== TASK TO CARRY OUT ==
From the material below, work out how many lines contain "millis" and answer with the number only.

== INFORMATION PROVIDED ==
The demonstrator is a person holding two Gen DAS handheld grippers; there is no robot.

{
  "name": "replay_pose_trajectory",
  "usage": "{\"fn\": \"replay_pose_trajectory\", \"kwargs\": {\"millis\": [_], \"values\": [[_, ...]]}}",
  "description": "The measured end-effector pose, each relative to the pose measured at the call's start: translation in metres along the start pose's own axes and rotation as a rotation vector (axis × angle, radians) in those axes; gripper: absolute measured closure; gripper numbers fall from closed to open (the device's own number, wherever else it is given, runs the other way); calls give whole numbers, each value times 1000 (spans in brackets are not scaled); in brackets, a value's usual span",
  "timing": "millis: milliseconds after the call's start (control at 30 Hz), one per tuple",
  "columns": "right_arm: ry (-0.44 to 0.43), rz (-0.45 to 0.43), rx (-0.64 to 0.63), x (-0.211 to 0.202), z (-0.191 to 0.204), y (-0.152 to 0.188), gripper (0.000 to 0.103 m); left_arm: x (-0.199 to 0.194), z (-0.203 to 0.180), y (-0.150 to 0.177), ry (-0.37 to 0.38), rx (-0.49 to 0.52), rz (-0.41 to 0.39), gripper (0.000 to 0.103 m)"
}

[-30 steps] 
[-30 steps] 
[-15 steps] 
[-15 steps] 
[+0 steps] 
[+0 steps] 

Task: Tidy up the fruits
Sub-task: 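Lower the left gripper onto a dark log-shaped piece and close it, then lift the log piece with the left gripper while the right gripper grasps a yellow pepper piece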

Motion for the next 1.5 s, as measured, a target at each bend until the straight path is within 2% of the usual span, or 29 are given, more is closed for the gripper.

== SOLUTION FOR THIS EXERCISE ==
2